Severen and van Benthem have a compelling answer:
An individual’s initial experiences with a common good, such as gasoline, can shape their behavior for decades. We first show that the 1979 oil crisis had a persistent negative effect on the likelihood that individuals that came of driving age during this time drove to work in the year 2000 (i.e., in their mid 30s). The effect is stronger for those with lower incomes and those in cities. Combining data on many cohorts, we then show that large increases in gasoline prices between the ages of 15 and 18 significantly reduce both (i) the likelihood of driving a private automobile to work and (ii) total annual vehicle miles traveled later in life, while also increasing public transit use.
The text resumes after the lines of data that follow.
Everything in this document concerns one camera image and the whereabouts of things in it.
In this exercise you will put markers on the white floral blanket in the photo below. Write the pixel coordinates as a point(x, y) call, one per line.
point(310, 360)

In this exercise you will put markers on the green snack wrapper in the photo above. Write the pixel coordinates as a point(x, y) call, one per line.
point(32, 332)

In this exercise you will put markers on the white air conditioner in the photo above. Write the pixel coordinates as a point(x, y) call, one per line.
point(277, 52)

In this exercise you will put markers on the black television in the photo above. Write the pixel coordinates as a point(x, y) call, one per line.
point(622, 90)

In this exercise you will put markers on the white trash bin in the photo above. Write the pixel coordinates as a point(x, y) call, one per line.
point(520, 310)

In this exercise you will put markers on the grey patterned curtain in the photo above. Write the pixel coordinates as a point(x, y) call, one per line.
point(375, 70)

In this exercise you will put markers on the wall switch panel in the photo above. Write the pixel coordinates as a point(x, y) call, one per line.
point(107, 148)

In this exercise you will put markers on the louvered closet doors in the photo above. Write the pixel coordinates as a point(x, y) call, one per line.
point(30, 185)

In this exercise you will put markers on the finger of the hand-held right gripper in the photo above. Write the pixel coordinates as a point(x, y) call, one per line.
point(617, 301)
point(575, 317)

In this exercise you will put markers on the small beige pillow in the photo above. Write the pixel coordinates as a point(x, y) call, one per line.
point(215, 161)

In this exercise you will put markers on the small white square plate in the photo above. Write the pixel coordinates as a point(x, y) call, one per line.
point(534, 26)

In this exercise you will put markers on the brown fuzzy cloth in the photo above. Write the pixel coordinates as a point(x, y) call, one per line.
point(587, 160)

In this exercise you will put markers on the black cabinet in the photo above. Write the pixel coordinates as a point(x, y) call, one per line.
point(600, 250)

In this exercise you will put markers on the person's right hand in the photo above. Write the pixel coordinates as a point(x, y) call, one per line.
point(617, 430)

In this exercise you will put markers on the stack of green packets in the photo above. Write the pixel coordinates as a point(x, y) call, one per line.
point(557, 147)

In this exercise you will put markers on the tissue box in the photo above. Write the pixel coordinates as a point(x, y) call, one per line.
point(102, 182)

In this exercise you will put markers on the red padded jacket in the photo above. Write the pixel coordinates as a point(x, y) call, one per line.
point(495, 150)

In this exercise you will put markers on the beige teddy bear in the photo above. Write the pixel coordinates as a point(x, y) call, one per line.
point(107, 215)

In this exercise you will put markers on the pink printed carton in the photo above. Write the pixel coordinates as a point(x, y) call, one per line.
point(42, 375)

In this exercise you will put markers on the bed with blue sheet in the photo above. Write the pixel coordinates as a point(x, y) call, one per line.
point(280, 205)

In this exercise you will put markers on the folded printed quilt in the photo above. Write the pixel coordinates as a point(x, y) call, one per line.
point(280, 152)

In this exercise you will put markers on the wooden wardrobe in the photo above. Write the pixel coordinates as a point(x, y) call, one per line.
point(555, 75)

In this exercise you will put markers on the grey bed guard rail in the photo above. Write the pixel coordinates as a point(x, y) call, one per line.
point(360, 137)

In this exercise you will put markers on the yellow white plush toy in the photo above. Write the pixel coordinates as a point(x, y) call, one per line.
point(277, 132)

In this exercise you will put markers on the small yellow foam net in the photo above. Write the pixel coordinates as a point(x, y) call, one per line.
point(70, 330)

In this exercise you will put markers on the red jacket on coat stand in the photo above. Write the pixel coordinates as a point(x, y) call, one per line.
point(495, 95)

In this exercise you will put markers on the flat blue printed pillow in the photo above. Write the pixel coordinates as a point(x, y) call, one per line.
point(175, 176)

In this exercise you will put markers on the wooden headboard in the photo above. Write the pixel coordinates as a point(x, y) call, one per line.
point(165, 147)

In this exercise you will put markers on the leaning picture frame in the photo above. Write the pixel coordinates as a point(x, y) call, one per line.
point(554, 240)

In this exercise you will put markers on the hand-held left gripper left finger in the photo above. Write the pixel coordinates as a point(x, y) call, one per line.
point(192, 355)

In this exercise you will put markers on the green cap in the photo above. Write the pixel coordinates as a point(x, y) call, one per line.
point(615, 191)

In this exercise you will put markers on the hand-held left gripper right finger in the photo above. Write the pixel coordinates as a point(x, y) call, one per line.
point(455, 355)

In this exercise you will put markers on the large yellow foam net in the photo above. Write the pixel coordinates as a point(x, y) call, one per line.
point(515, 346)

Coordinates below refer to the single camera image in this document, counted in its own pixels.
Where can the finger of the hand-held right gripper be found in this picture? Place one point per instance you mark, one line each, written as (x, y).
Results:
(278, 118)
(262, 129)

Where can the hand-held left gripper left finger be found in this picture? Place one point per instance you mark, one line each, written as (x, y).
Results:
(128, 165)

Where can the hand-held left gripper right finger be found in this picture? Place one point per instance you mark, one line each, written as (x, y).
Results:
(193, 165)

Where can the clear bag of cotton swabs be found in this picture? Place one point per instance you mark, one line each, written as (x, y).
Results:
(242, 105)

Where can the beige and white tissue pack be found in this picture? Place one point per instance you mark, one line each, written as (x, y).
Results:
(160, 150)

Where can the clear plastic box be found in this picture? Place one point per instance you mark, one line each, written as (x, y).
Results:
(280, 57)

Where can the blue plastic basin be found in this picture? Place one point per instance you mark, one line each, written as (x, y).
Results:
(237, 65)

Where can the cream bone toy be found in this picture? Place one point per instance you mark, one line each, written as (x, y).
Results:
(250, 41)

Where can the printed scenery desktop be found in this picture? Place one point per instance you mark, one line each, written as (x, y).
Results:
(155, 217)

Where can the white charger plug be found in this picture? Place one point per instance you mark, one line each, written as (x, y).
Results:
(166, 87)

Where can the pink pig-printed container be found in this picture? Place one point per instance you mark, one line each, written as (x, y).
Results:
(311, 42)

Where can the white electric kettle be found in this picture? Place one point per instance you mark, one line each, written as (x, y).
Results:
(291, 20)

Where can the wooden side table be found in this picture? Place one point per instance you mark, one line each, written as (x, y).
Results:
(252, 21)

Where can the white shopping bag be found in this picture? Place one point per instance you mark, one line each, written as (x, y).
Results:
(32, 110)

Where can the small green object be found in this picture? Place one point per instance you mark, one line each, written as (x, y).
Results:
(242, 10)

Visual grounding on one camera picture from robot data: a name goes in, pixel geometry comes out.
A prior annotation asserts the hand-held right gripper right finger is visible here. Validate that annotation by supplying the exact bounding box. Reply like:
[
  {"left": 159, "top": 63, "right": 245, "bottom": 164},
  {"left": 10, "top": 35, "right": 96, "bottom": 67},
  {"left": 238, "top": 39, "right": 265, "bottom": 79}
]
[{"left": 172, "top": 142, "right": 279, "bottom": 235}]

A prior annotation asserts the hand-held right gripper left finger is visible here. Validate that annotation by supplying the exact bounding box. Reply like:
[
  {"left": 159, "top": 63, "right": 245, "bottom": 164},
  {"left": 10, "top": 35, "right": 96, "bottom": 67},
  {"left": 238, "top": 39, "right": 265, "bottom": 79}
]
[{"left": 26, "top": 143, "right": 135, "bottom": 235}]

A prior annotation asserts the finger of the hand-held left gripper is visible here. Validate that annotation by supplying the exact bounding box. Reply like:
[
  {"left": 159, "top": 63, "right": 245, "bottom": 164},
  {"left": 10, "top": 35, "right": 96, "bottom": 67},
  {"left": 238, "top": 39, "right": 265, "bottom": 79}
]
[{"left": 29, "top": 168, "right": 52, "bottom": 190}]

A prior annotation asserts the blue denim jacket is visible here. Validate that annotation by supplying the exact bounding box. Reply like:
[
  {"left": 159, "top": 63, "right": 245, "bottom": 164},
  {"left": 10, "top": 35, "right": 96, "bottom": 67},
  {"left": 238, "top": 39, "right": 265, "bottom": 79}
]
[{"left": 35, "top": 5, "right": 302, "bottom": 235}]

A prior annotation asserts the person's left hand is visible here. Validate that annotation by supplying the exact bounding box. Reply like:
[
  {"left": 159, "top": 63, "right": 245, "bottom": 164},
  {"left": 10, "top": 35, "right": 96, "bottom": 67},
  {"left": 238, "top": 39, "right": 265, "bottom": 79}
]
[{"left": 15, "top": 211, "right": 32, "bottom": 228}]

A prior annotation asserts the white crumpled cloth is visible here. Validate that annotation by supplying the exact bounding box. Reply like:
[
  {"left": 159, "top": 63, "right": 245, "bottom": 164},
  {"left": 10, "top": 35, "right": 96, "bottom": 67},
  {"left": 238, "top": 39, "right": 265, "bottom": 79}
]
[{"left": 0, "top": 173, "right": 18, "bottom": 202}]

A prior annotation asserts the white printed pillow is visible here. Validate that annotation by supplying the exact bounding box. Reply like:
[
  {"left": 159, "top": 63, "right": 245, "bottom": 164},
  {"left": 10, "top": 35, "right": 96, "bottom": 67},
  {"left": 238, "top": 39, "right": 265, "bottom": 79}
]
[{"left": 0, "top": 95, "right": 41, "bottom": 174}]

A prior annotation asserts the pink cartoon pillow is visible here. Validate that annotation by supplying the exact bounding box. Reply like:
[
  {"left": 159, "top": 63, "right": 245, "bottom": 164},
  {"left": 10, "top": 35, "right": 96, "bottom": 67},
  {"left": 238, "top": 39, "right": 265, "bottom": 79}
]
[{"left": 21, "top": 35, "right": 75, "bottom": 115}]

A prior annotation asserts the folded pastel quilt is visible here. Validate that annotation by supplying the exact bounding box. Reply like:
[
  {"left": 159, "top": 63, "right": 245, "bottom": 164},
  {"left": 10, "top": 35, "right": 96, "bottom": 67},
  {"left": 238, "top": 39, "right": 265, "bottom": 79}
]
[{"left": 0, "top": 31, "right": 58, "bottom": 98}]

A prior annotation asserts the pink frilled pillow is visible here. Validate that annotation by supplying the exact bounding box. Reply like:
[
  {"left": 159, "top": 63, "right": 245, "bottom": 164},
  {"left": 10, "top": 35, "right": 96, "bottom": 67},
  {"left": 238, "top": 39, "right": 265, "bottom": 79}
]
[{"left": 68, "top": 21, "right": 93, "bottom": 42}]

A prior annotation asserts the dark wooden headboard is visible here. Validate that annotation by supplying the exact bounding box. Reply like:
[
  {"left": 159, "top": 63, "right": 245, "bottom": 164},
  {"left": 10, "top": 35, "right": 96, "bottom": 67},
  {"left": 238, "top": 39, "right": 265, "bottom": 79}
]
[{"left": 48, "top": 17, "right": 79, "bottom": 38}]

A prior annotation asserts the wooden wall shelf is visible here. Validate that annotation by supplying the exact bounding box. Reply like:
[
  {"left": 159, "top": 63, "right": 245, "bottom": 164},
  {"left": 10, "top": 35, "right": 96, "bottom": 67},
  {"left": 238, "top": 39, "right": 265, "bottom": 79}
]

Differences in driver license age requirements generate additional variation in the formative window. These effects cannot be explained by contemporaneous income and do not appear to be only due to increased costs from delayed driving skill acquisition. Instead, they seem to reflect the formation of preferences for driving or persistent changes in the perceived costs of driving.
Here’s a nice figure from an excellent piece covering the Severen and van Benthem paper in the Washington Post by Van Dam. Van Dam also covers a paper by Malmendier and Shen which shows how unemployment in formative years can change behavior through a lifetime even absent differences in income.